「一緒に洗濯物してる時かな、なんか幸せだなーってなるんだよね」
頬を赤らめて、恥ずかしそうにぶっちゃけた裕子の発言に、皆は一気に白けた空気を醸し出した。
彼といて一番幸せだなって感じるときってどんな時なの? という彼氏なし側の素朴な疑問に答えただけなのに、裕子は全員に無視された。

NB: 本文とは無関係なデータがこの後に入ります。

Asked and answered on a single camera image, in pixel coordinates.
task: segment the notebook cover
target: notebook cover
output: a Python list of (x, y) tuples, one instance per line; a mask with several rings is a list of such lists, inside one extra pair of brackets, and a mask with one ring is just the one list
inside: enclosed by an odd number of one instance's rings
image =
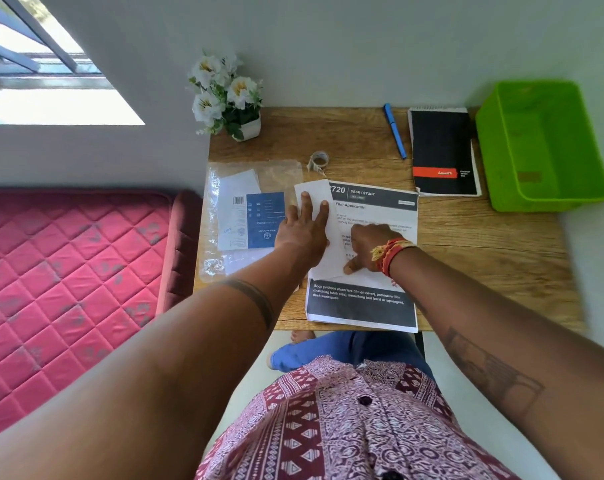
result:
[(423, 195), (479, 196), (466, 109), (409, 110), (413, 177)]

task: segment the white flower pot
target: white flower pot
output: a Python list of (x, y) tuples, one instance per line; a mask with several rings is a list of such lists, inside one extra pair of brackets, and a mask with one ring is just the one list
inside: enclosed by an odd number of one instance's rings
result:
[(244, 135), (244, 139), (237, 139), (235, 136), (233, 139), (235, 141), (246, 141), (251, 138), (255, 138), (260, 134), (260, 130), (262, 129), (262, 115), (256, 119), (255, 121), (251, 121), (250, 123), (246, 123), (245, 125), (240, 126), (242, 130), (242, 134)]

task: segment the hand
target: hand
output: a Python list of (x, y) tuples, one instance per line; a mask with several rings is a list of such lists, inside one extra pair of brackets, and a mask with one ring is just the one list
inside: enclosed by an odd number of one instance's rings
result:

こっちから聞いておいてこの対応はさすがにないとは思うけれど、女子部屋の誰もがそのお花畑な空気に耐えうる心の広さを持ち合わせていなかったのだ。
「さー、次の個展の企画考えるけぇ」
「ちょっと、萌音ちゃんが聞いてきたんでしょー酷いよ皆ー」
裕子が怒って弱いパンチを浴びせてきたので、私は笑ってごめんごめんと謝った。
あれから年月は経ち、私は二十歳になった。
藝大に合格することはできなかったけれど、なんとか滑り込みで相模原市にある美術大学に合格することができた。
今は地元を離れ、女子寮での生活を初めて二年が過ぎた。
ばあちゃんのことが気になって、最初はしょっちゅう帰っていたけれど、最近は父の弟夫婦がよく帰ってくるようになったので安心して学業に専念している。
女子寮はとても自由で、住民も強烈に個性的で毒舌な人が多く、私はこの二年間とても充実した日々を過ごしていた。
誰かの部屋に集まって、お菓子を食べながらだらだらと話すことが日課で、毎日修学旅行のような日々を送っている。
「萌音は彼氏作んないのー?」
この部屋のリーダー的存在である智恵子が、唐突に私に恋話の話題を振ってきた。
私は全く恋話要員ではなかったので、驚いてお菓子を喉に詰まらせてしまった。
「そういえば萌音のそういう話って、聞いたことないよねー。チューしたことくらいはあるでしょ?」
キスをしたこと……確かにあるけれど、私はあのキスのされ方に全く納得していない。
事故でもないし強引でもないしむしろ自然な流れ過ぎてされたことに気付くのに時間がかかるほどのキスだった。
その次の日にキスをした相手は疾走するし、こんな話したら面白がられるに決まっているので、私は適当にふわっと流そうとした。
「あるけど、あんなのノーカンやけ……」
「え、どういうことどういうこと? ちょっと皆集合だよー」
「次の日相手疾走したし……」
「何それウケる詳しくっ」
しまった。流すどころか墓穴を掘ってしまった。自分の素直さが仇となった。